The most radical would be to say that graduates should be able to teach without further qualificatory training; that they are intelligent enough to read and to pick up what they need form in-service training. The old charge at the Oxford degree ceremony Do vobis potestatem legendi “I confer on you the power to lecture” holds true, if this is the case. Instinctively I want to say it can’t mean “teach” in the sense we use it today. The transferable skills of “graduateness” may well equip people to tackle the demands of a new profession or to evaluate their professional practice differently, but do not, of themselves, constitute a sufficient understanding of child development, pedagogy, &c &c.
At the other extreme, I think, is the idea that only a rigorously regulated, top-down training prepares the untested for the requirements of being a government agent in education. Danger of death by a thousand folders and government initiatives follows, or at least might follow,with the trainee being seen as a recipient or information, being prepared to become a deliverer of policy.

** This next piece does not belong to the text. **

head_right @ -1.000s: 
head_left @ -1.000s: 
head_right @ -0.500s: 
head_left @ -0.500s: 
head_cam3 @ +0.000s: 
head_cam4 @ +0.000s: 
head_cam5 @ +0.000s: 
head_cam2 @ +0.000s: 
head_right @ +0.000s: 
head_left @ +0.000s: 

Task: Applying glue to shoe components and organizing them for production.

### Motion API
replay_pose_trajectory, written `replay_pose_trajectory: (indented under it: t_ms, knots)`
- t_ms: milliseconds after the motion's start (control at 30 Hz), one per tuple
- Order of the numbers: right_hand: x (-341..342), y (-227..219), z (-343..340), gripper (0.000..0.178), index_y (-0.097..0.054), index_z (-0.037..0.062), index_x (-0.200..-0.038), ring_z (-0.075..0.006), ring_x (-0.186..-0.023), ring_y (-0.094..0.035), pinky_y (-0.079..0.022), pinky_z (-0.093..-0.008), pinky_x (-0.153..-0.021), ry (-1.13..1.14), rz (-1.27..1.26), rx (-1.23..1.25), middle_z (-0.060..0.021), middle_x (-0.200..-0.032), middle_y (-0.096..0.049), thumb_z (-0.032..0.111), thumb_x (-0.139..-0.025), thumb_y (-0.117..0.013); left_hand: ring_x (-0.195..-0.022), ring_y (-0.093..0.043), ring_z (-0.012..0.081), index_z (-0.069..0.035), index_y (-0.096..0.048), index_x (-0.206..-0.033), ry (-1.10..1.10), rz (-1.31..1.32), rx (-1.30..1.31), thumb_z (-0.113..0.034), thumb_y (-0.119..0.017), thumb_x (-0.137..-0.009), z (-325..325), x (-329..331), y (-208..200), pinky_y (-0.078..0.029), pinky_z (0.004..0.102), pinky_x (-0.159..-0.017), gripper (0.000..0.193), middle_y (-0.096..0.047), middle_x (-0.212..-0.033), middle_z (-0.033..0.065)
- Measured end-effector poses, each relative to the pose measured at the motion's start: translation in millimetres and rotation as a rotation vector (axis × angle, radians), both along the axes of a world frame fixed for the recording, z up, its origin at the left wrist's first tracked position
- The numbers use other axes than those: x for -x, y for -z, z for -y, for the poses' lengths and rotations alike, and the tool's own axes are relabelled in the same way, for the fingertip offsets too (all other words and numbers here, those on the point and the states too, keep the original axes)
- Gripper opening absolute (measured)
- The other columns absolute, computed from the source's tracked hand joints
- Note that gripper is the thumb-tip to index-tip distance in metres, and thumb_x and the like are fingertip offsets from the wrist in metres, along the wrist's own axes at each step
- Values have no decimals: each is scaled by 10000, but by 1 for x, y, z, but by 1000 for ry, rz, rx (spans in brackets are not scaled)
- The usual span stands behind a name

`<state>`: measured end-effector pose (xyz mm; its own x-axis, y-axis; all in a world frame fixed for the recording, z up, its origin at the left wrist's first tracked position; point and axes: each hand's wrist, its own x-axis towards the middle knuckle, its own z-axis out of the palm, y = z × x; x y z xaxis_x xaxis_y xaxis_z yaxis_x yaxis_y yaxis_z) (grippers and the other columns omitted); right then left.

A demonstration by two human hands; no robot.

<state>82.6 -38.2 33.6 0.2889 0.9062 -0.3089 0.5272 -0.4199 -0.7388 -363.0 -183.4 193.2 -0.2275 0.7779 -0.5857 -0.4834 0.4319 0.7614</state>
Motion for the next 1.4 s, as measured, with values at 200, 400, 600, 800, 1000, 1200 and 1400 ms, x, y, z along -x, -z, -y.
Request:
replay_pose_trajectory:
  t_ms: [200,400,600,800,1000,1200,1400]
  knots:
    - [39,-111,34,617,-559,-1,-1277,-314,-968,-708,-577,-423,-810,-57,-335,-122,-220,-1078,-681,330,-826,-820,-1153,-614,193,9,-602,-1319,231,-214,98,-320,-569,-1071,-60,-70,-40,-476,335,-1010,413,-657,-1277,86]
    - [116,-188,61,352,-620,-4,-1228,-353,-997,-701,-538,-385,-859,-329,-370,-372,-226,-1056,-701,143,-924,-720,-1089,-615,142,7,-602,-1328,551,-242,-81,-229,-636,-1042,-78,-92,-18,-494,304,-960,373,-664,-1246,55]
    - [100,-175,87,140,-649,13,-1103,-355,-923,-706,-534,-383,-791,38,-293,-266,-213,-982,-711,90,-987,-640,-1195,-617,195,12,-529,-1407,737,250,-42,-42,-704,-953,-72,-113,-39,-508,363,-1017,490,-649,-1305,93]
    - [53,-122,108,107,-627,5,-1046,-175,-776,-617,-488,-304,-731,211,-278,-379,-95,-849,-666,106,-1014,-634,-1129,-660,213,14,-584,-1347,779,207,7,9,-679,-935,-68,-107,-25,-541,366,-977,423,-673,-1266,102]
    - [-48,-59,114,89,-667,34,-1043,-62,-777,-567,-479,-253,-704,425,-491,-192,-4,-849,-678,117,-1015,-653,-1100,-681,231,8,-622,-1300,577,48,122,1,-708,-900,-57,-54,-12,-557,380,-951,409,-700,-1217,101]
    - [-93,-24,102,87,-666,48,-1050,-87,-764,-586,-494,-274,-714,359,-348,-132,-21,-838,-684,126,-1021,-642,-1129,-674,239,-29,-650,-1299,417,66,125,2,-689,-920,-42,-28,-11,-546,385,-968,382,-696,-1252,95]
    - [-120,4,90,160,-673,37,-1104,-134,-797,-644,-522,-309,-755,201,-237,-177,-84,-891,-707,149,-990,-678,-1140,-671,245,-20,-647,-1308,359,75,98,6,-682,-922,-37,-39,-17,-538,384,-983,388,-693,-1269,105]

And this is where the “If I were you” really starts to bite. A recent(ish) speech (cited in this article on outdoors education) suggsts that we need a pedagogy that is “interactive, dynamic, ethical, educational, and caring:” a tall order!
Key to the process has got be an understanding of notion of curriculum, including how we view that nebulous concept “the needs of the child,” and a definition of the role of the teacher, although the findings from recent research in New Jersey suggest that significant differences in content in training exist in US (as, perhaps, here in UK), and that issues of equity need to be addressed.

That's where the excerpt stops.